Why can't I perceive time
Slow motion or time lapse: Corona pandemic disrupts the internal clock
London (dpa) - More than 100 years ago, Albert Einstein turned physics on its head when he exposed time, which had been a constant until then, as a relative quantity.
Although it can be measured objectively, time does not pass everywhere and at the same speed for everyone. But the difference is so small that it hardly matters on earth. Time is not only an object of research in physics, but also in psychology, because it has a lot to do with our perception. Here, too, time passes, at least apparently, at different speeds - and clearly.

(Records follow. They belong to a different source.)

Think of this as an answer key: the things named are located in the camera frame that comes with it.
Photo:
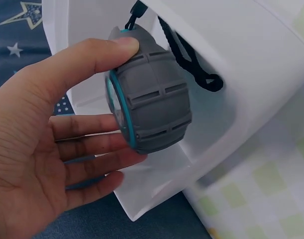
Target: fingernail
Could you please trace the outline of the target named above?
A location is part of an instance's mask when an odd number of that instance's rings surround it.
[[[139,48],[138,40],[133,37],[121,37],[113,41],[129,50],[137,51]]]

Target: blue fabric
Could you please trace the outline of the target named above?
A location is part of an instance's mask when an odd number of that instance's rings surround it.
[[[16,71],[51,55],[41,24],[41,1],[0,0],[0,86]],[[54,114],[73,114],[67,96]],[[83,187],[94,181],[86,182]],[[35,239],[206,239],[182,193],[131,222],[114,194],[63,213]]]

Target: star pattern
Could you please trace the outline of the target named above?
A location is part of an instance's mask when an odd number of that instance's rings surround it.
[[[22,12],[10,19],[1,22],[0,25],[26,20],[30,29],[35,29],[42,22],[41,3],[21,1],[20,4],[22,7]]]
[[[7,48],[10,51],[9,56],[15,54],[17,57],[20,57],[20,53],[23,51],[22,49],[18,48],[18,42],[16,42],[14,46],[8,46]]]
[[[67,96],[63,96],[61,101],[55,105],[54,115],[73,115],[73,109]]]

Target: white star
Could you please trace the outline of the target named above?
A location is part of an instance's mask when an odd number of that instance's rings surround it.
[[[42,4],[23,1],[21,1],[20,4],[22,12],[10,19],[7,19],[6,21],[1,22],[0,25],[26,20],[29,28],[31,30],[35,29],[42,22]]]
[[[18,48],[18,42],[14,46],[8,46],[8,50],[10,51],[9,56],[16,54],[17,57],[20,57],[20,52],[23,51],[22,49]]]

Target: black strap
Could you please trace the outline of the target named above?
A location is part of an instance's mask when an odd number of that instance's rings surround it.
[[[141,1],[137,1],[131,10],[131,18],[128,23],[125,25],[126,29],[133,29],[135,21],[137,18],[140,18],[145,11],[147,10],[147,6],[143,4]],[[185,48],[188,56],[190,57],[191,61],[185,59],[181,53],[181,50],[174,39],[172,34],[172,30],[169,25],[160,17],[158,17],[166,39],[172,49],[172,52],[176,58],[177,63],[182,67],[184,70],[191,73],[195,79],[195,82],[202,88],[211,91],[217,92],[223,87],[223,80],[217,74],[209,74],[202,69],[197,59],[195,50],[179,35],[177,37],[181,42],[182,46]]]

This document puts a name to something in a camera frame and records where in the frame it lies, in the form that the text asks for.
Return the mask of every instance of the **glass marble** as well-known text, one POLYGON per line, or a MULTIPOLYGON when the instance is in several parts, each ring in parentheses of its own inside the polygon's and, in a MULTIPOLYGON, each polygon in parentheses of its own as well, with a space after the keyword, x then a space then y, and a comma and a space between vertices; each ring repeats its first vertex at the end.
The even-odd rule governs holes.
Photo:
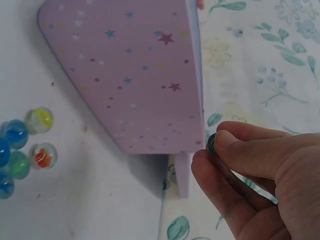
POLYGON ((3 136, 13 149, 22 149, 28 141, 28 135, 27 126, 18 119, 4 125, 3 136))
POLYGON ((48 142, 41 143, 34 148, 32 158, 35 165, 39 168, 50 169, 57 162, 57 149, 48 142))
POLYGON ((38 107, 31 112, 27 124, 37 134, 44 134, 54 125, 54 116, 48 108, 38 107))
POLYGON ((3 168, 10 159, 10 145, 9 142, 0 137, 0 168, 3 168))
POLYGON ((0 199, 8 199, 15 190, 12 176, 4 169, 0 169, 0 199))
POLYGON ((14 179, 24 179, 30 172, 30 159, 22 151, 13 151, 10 154, 9 172, 14 179))

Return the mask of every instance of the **star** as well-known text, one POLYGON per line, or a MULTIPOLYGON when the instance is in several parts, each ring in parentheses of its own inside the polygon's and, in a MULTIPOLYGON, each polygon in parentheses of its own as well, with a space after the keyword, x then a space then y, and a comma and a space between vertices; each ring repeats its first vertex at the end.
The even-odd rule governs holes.
POLYGON ((83 24, 84 22, 81 21, 81 20, 77 20, 77 21, 74 21, 74 24, 76 27, 81 27, 81 25, 83 24))
POLYGON ((72 35, 72 40, 74 40, 74 41, 78 41, 79 40, 79 38, 80 38, 80 36, 79 36, 79 34, 77 33, 74 33, 73 35, 72 35))
POLYGON ((187 31, 183 31, 181 33, 181 37, 183 37, 183 38, 187 38, 188 36, 189 36, 189 33, 187 31))
POLYGON ((13 185, 11 183, 6 181, 5 183, 0 185, 0 189, 4 191, 6 194, 10 194, 11 191, 9 191, 8 188, 11 188, 12 186, 13 185))
POLYGON ((174 43, 174 42, 175 42, 175 41, 173 41, 173 40, 171 39, 171 36, 172 36, 172 33, 170 33, 170 34, 168 34, 168 35, 162 33, 162 38, 158 39, 158 41, 163 41, 164 44, 167 46, 168 43, 174 43))
POLYGON ((85 15, 85 12, 82 11, 82 10, 79 10, 79 11, 78 11, 78 15, 82 17, 83 15, 85 15))
POLYGON ((162 36, 162 32, 161 31, 155 31, 153 33, 155 34, 156 37, 161 37, 162 36))
POLYGON ((112 37, 115 37, 115 30, 111 30, 111 29, 108 29, 108 31, 105 32, 105 34, 108 36, 108 39, 109 38, 112 38, 112 37))
POLYGON ((174 92, 177 90, 181 90, 181 88, 179 87, 179 84, 180 83, 177 83, 177 84, 171 83, 171 86, 169 88, 172 89, 174 92))
POLYGON ((123 81, 125 84, 132 84, 132 78, 126 77, 123 81))
POLYGON ((125 15, 127 15, 128 19, 134 17, 134 13, 132 11, 127 12, 125 15))

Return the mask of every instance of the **marble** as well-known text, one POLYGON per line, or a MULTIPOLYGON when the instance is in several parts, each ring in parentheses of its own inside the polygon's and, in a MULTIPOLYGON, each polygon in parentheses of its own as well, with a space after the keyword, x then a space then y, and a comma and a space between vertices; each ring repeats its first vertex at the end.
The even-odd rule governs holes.
POLYGON ((3 137, 13 149, 22 149, 28 141, 27 126, 20 120, 14 119, 4 125, 3 137))
POLYGON ((0 169, 0 199, 8 199, 15 190, 12 176, 4 169, 0 169))
POLYGON ((30 158, 22 151, 13 151, 10 154, 9 173, 14 179, 22 180, 30 172, 30 158))
POLYGON ((31 111, 26 122, 34 133, 45 134, 54 125, 54 116, 48 108, 38 107, 31 111))
POLYGON ((58 159, 57 149, 48 142, 37 145, 32 154, 34 164, 41 169, 52 168, 58 159))

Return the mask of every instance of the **finger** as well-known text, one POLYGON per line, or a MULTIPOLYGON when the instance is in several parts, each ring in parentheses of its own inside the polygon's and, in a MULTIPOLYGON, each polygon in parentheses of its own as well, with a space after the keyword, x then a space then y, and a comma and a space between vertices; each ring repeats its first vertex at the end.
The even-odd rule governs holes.
POLYGON ((237 238, 242 228, 257 212, 207 159, 194 158, 191 169, 199 186, 237 238))
POLYGON ((238 121, 224 121, 220 123, 216 131, 226 130, 242 141, 275 139, 292 136, 290 133, 267 129, 238 121))
POLYGON ((244 176, 247 179, 254 182, 256 185, 258 185, 263 190, 269 192, 273 196, 275 196, 276 192, 276 184, 274 180, 263 178, 263 177, 255 177, 255 176, 244 176))
POLYGON ((205 9, 205 0, 197 0, 196 5, 200 10, 205 9))
POLYGON ((275 180, 279 167, 282 171, 301 158, 306 147, 320 145, 320 136, 302 134, 274 139, 241 141, 230 132, 220 130, 214 148, 220 159, 233 171, 244 175, 275 180))
POLYGON ((200 150, 194 154, 193 159, 200 158, 207 159, 211 164, 213 164, 230 186, 238 194, 244 197, 257 212, 274 205, 272 201, 259 195, 234 175, 234 173, 230 171, 230 169, 217 156, 210 154, 207 150, 200 150))

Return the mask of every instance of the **leaf print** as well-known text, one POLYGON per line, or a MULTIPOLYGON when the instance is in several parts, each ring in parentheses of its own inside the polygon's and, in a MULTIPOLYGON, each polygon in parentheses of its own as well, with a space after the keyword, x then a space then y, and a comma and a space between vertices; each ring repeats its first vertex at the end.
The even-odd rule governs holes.
POLYGON ((302 61, 300 58, 297 58, 295 56, 286 54, 286 53, 281 53, 281 56, 283 57, 284 60, 286 60, 287 62, 296 65, 296 66, 304 66, 305 63, 304 61, 302 61))
POLYGON ((211 127, 211 126, 217 124, 217 123, 221 120, 222 116, 223 116, 223 115, 220 114, 220 113, 214 113, 214 114, 212 114, 212 115, 208 118, 208 121, 207 121, 208 126, 211 127))
POLYGON ((285 54, 288 55, 295 55, 295 53, 293 51, 291 51, 289 48, 283 47, 283 46, 279 46, 279 45, 274 45, 274 47, 280 51, 282 51, 285 54))
POLYGON ((292 47, 292 50, 297 54, 299 54, 299 53, 303 53, 304 54, 304 53, 307 52, 305 47, 300 42, 293 42, 291 47, 292 47))
POLYGON ((289 37, 289 33, 288 33, 286 30, 283 30, 282 28, 280 28, 280 29, 278 30, 278 35, 279 35, 279 37, 280 37, 280 39, 281 39, 281 42, 283 42, 284 39, 286 39, 287 37, 289 37))
POLYGON ((246 8, 246 3, 243 1, 238 1, 234 3, 229 3, 229 4, 223 4, 220 5, 220 7, 225 8, 225 9, 230 9, 233 11, 241 11, 246 8))
POLYGON ((270 33, 261 33, 261 37, 270 42, 279 42, 280 38, 270 33))
POLYGON ((177 217, 167 228, 168 240, 183 240, 189 234, 189 221, 185 216, 177 217))
POLYGON ((270 30, 272 28, 269 24, 267 24, 265 22, 261 24, 261 27, 263 27, 264 29, 268 30, 269 32, 270 32, 270 30))

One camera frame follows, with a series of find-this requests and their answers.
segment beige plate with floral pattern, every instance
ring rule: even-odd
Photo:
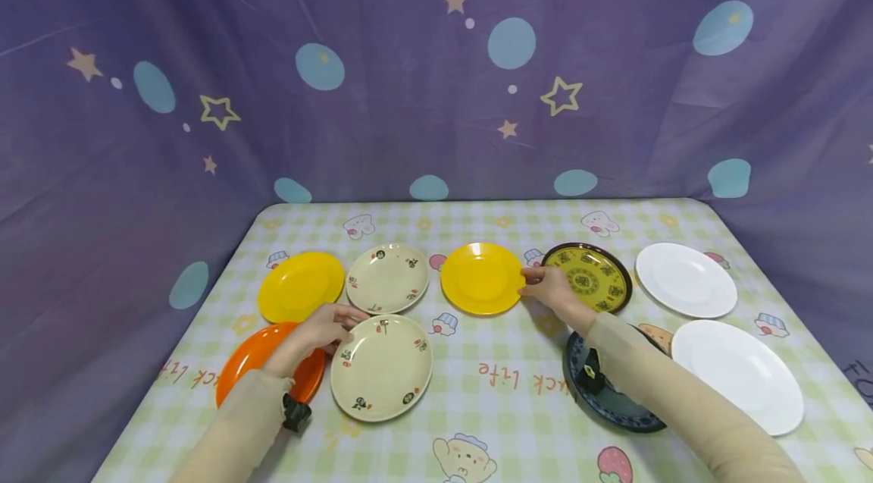
[[[353,419],[377,423],[411,409],[430,383],[434,356],[419,324],[379,315],[357,324],[333,357],[333,398]]]
[[[412,246],[377,246],[352,264],[346,276],[346,294],[358,309],[370,315],[392,315],[418,302],[427,289],[427,260]]]

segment hand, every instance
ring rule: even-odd
[[[326,347],[328,354],[333,354],[333,344],[351,340],[349,329],[369,317],[366,312],[354,306],[328,303],[319,306],[306,320],[300,322],[291,336],[298,335],[309,354],[318,347]]]
[[[521,270],[526,287],[518,290],[521,295],[529,295],[541,301],[553,311],[576,299],[564,272],[558,267],[526,267]]]
[[[518,290],[518,293],[539,299],[576,333],[587,335],[597,312],[580,302],[561,269],[552,266],[527,267],[521,270],[521,274],[527,286]]]
[[[262,369],[280,378],[291,376],[296,372],[300,362],[303,362],[318,347],[323,347],[328,354],[333,354],[336,350],[335,343],[351,339],[352,334],[349,333],[349,329],[367,318],[369,315],[366,312],[354,306],[339,303],[319,306],[282,341]]]

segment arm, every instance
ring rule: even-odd
[[[662,355],[608,312],[580,303],[556,268],[526,269],[535,295],[597,349],[601,370],[633,401],[655,413],[720,483],[800,483],[805,479],[774,438],[704,381]]]
[[[246,372],[171,483],[248,481],[282,427],[282,396],[292,382],[261,369]]]
[[[262,369],[237,381],[216,419],[174,473],[171,483],[245,483],[260,466],[285,422],[282,397],[291,389],[300,362],[317,347],[348,340],[347,329],[366,320],[347,305],[322,305],[270,355]]]

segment black clip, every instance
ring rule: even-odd
[[[593,395],[601,393],[605,387],[605,375],[599,370],[599,356],[597,350],[588,350],[588,356],[579,375],[576,375],[576,384]]]
[[[285,409],[285,422],[282,426],[295,433],[300,432],[312,414],[308,405],[297,402],[288,393],[282,396],[282,408]]]

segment checkered tablecloth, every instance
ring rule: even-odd
[[[594,231],[588,226],[592,212],[604,212],[618,231]],[[688,199],[271,206],[255,220],[96,481],[165,482],[182,462],[216,413],[214,384],[224,362],[266,325],[256,298],[271,255],[277,254],[275,263],[298,252],[324,251],[347,270],[358,254],[387,242],[409,243],[430,259],[431,287],[406,315],[429,331],[435,318],[458,321],[454,333],[443,325],[446,334],[431,335],[436,362],[429,389],[400,419],[363,425],[341,414],[326,375],[311,402],[308,429],[303,436],[281,432],[253,481],[442,483],[456,459],[454,453],[441,455],[441,462],[435,451],[444,452],[456,434],[463,436],[452,444],[474,447],[477,466],[486,466],[481,475],[478,467],[469,473],[466,483],[478,483],[493,469],[492,461],[496,471],[489,482],[631,483],[626,470],[615,468],[622,454],[630,460],[633,481],[708,481],[670,429],[651,435],[616,431],[576,407],[562,376],[568,329],[542,306],[526,301],[504,315],[477,318],[443,298],[440,261],[433,256],[475,241],[506,246],[523,264],[533,264],[536,251],[557,243],[595,243],[628,270],[640,249],[654,242],[712,252],[740,292],[739,305],[723,320],[759,335],[803,389],[804,422],[779,443],[810,481],[873,481],[854,453],[873,445],[873,413],[717,215]],[[345,293],[340,302],[347,303]],[[639,287],[621,317],[671,332],[686,321]]]

As a study published in the journal PLOS ONE shows, many people perceived the passage of time during the first corona wave differently than usual. A team led by Ruth Ogden from John Moores University in Liverpool asked around 600 People in the UK between April 7th and April 30th in an online survey about time, mood and personal circumstances. The authors believe that the contact restrictions have provided a rare opportunity to study how disturbances in everyday life affect the perception of time.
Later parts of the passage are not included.